_Exercise description:_ Pictures stay out of the output. Return exactly the lines below from the one with "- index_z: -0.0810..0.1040" down to the one with "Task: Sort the", both included, and nothing more.

_Stored data:_
• • • •

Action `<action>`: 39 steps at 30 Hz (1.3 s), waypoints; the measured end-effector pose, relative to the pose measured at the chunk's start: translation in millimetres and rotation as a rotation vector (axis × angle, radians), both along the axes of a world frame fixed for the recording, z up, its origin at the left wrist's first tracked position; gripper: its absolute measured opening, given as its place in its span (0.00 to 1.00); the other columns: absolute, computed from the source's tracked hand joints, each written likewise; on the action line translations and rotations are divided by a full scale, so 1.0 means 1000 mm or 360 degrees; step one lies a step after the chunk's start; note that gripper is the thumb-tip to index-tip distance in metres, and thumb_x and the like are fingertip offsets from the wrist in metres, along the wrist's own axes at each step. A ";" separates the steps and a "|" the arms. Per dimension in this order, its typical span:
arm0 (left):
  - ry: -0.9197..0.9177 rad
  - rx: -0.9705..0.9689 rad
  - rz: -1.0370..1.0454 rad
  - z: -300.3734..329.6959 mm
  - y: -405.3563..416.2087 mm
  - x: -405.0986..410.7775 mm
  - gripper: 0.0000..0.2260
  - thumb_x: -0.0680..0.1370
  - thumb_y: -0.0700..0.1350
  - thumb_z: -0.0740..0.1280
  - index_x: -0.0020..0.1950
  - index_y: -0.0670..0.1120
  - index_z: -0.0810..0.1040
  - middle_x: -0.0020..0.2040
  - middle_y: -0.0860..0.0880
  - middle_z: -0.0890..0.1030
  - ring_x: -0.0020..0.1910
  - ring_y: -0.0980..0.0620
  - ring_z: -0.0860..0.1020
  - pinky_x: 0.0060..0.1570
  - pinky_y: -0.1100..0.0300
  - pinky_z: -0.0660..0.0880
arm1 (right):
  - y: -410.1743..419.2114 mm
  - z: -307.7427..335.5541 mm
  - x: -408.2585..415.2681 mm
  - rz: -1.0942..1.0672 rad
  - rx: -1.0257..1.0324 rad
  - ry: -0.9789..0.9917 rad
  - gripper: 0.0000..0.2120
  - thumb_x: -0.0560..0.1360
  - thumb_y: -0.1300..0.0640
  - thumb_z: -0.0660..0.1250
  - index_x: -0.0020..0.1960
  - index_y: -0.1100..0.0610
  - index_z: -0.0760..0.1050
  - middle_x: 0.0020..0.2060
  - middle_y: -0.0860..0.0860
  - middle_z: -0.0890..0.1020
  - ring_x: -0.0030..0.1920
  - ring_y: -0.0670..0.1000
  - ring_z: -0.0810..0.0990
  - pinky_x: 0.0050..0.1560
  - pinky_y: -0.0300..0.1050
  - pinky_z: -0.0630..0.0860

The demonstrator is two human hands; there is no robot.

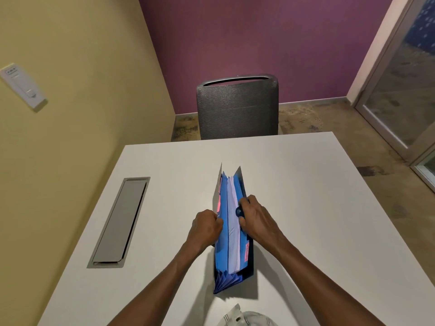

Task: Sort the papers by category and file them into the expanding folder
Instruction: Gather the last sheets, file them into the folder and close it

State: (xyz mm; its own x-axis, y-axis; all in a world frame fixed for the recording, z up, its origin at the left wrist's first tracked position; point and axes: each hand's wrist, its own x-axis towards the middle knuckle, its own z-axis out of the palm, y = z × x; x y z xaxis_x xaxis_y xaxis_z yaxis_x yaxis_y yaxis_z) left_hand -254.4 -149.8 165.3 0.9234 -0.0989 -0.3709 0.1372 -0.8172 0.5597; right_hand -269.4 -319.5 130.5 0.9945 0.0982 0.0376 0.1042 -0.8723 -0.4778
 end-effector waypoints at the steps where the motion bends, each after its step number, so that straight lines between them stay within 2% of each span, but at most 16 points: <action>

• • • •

_Output for this exercise:_
  - index_z: -0.0810..0.1040
  - middle_x: -0.0020..0.2040
  - middle_y: -0.0860..0.0880
  - middle_z: -0.0890..0.1030
  - ring_x: -0.0020..0.1910
  - ring_y: -0.0980..0.0620
  - ring_z: -0.0860..0.1020
  - pinky_x: 0.0060..0.1570
  - pinky_y: -0.1100..0.0300
  - pinky_z: -0.0660..0.0880
arm1 (right):
  - y: -410.1743..419.2114 mm
  - z: -307.7427..335.5541 mm
  - x: -408.2585..415.2681 mm
  - rz: -1.0942..1.0672 rad
  - rx: -1.0257..1.0324 rad
  - ry: -0.9789..0.9917 rad
  - gripper: 0.0000..0.2120
  - thumb_x: -0.0560..0.1360
  - thumb_y: -0.1300..0.0640
  - thumb_z: -0.0660..0.1250
  - index_x: -0.0020..0.1960
  - index_y: -0.1100..0.0610
  - index_z: -0.0760..0.1050
  - middle_x: 0.0020..0.2060
  - middle_y: -0.0860..0.0860
  - middle_z: -0.0890..0.1020
  - ring_x: -0.0030..0.1920
  - ring_y: -0.0670..0.1000
  - ring_z: -0.0810..0.0990
  - pinky_x: 0.0050..0.1560
  - pinky_y: -0.0300..0.1050
  - pinky_z: -0.0630..0.0860

The demonstrator is two human hands; there is no robot.


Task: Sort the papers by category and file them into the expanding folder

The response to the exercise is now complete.